- Born: 29 April 1953 (age 73) Ibadan, Southern Region, British Nigeria (now in Oyo State, Nigeria)
- Education: Ibadan Grammar School; Northwestern Oklahoma State University; Pace University;
- Occupations: Founder of Globacom; Chairman of Conoil;
- Spouses: Adefolake Emilia Adenuga; Titi Joyce Adenuga;
- Children: 7, including Bella Disu

= Mike Adenuga =

Nigerian businessman (born 1953)

Chief Michael Adeniyi Agbolade Ishola Adenuga Jr (born 29 April 1953) is a Nigerian billionaire businessman, and the fifth richest person in Africa according to Forbes. His company Globacom is Nigeria's second-largest telecom operator and also has a presence in Ghana and Benin. He owns stakes in the Equitorial Trust Bank and the oil exploration firm Conoil (formerly Consolidated Oil Company).

Forbes estimated his net worth at $6.7 billion as of May 2024.

==Early life==
His father, Oloye Michael Agbolade Adenuga Sr, was a schoolteacher while his mother, Omoba Juliana Oyindamola Adenuga (née Onashile, of Okesopin, Ijebu Igbo), was a businesswoman of royal Ijebu descent. He is a Yoruba.

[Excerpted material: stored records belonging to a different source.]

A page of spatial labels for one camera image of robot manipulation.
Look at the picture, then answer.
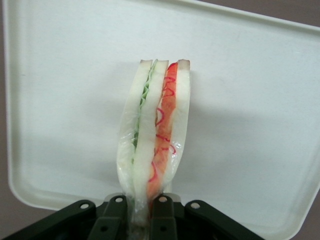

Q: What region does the cream plastic tray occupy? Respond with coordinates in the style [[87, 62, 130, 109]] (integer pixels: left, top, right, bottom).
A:
[[1, 0, 320, 240]]

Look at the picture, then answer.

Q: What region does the triangle sandwich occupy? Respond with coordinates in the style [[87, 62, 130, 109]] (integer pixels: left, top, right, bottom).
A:
[[116, 58, 192, 240]]

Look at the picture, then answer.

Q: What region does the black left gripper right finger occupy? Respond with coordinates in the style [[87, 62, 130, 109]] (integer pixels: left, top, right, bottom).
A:
[[149, 194, 260, 240]]

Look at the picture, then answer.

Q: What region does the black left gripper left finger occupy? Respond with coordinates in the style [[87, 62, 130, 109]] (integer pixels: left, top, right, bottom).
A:
[[0, 194, 129, 240]]

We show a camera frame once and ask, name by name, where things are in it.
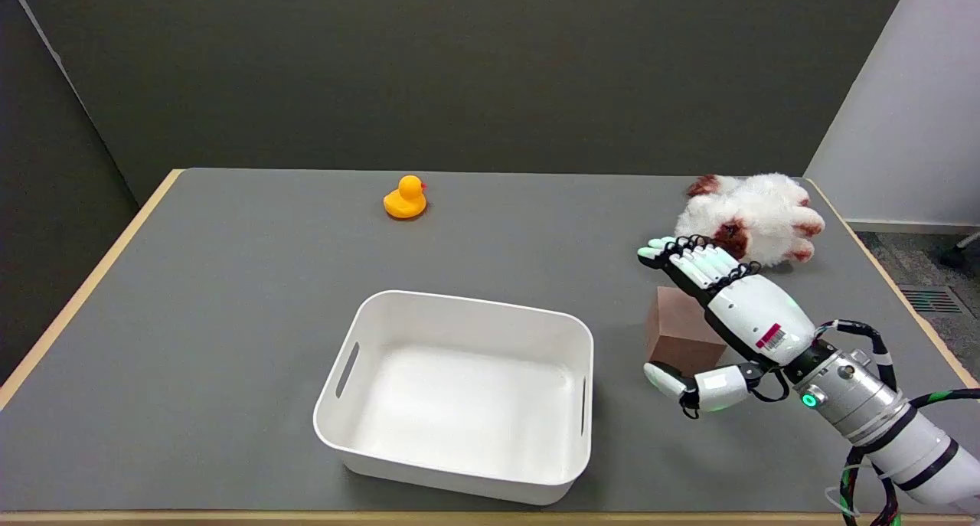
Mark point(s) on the floor vent grille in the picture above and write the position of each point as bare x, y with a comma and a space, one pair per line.
929, 299

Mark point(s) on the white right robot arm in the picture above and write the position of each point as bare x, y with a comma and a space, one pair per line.
880, 411

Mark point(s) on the white plastic bin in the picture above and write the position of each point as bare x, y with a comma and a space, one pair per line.
459, 396

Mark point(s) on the white brown plush toy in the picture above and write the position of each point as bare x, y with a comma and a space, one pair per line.
754, 216

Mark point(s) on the brown wooden cube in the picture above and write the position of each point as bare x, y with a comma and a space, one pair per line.
681, 333

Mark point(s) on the yellow rubber duck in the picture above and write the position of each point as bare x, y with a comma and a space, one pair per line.
405, 198

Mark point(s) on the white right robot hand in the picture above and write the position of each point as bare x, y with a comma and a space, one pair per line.
754, 319

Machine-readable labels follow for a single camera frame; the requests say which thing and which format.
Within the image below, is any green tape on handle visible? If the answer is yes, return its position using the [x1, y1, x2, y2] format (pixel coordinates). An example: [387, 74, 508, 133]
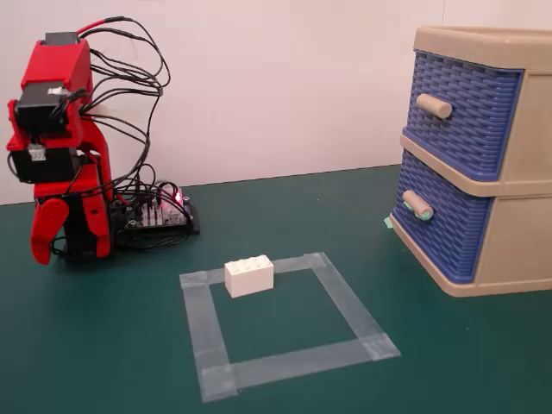
[404, 202, 434, 223]

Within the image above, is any controller circuit board with LEDs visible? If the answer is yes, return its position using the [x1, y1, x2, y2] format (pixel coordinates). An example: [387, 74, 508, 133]
[112, 183, 202, 243]

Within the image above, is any translucent tape strip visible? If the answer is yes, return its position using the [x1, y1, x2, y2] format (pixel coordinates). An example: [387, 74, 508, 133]
[303, 252, 402, 361]
[201, 337, 402, 390]
[179, 253, 329, 291]
[179, 275, 239, 404]

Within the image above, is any blue wicker drawer plain handle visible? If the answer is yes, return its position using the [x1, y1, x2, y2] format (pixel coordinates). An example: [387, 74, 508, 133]
[405, 49, 524, 181]

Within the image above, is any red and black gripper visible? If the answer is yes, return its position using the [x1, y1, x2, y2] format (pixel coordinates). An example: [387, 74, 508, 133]
[6, 136, 110, 265]

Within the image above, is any red sleeved power cable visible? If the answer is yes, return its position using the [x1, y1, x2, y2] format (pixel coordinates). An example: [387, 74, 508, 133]
[76, 16, 172, 90]

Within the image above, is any beige plastic drawer cabinet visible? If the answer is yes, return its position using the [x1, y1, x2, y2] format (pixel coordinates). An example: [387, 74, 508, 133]
[390, 24, 552, 298]

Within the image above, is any blue plastic storage box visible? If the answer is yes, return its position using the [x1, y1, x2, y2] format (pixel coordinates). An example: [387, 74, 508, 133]
[391, 150, 493, 284]

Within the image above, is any white toy brick cube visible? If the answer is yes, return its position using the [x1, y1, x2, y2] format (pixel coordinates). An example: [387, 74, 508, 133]
[223, 254, 276, 298]

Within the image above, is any black motor cable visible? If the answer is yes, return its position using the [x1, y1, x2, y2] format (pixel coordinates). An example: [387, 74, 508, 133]
[88, 47, 165, 113]
[84, 64, 166, 204]

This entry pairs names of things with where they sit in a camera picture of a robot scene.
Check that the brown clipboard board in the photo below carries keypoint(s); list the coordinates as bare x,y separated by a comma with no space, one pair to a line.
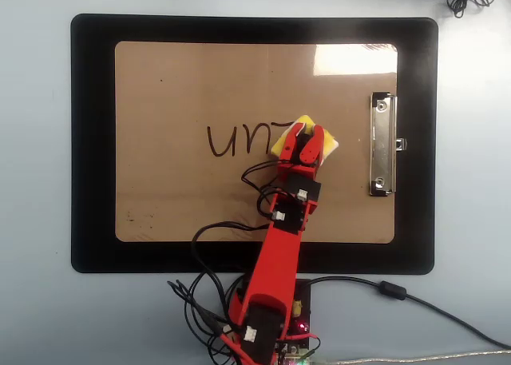
179,101

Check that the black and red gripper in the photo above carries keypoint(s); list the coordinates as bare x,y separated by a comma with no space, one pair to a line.
303,183

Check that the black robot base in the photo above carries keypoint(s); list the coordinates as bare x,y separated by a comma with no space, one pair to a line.
303,301

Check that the silver metal clipboard clip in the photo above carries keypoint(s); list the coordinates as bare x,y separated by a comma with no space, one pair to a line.
382,141

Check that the motor controller circuit board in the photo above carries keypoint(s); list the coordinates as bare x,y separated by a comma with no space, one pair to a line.
299,343

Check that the yellow sponge with black knob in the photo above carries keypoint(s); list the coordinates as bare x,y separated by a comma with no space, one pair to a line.
329,143

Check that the black desk mat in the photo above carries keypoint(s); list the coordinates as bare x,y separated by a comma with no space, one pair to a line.
92,141

Adenuga received his secondary school education at Ibadan Grammar School, Ibadan, Oyo State, Nigeria and Comprehensive High School, Aiyetoro, for his Higher School Certificate (HSC). He worked as a taxi driver to help fund his university education. He graduated from Northwestern Oklahoma State University and Pace University, New York, with degrees in Business Administration.

==Career==
Adenuga made his first million in 1979, at age 26, selling lace and distributing soft drinks.
In 1990, he received a drilling license and in 1991, his Consolidated Oil struck oil in the shallow waters of Southwestern Ondo State, making him the first indigenous oil company to do so in commercial quantity.

He was issued a conditional GSM license in 1999. After it was revoked, he received a second one when the government held another auction in 2003.

He was named African Entrepreneur of The Year at the first African Telecoms Awards (ATA) in August 2007.

In May 2015, Adenuga made a takeover bid to purchase Ivorian mobile telecom's operator Comium Côte d'Ivoire for $600 million.

==Honours==
In 2012, he was made Grand Commander of the Order of the Niger by the government of Nigeria.

He holds a Yoruba tribal chieftaincy as the "Otunba Apesin" of the Ijebu clan.

In 2018, he was decorated with the insignia of a Commander of the Legion of Honour by President Emmanuel Macron of France.

Adenuga was cited as one of the Top 100 most influential Africans by New African magazine in 2019.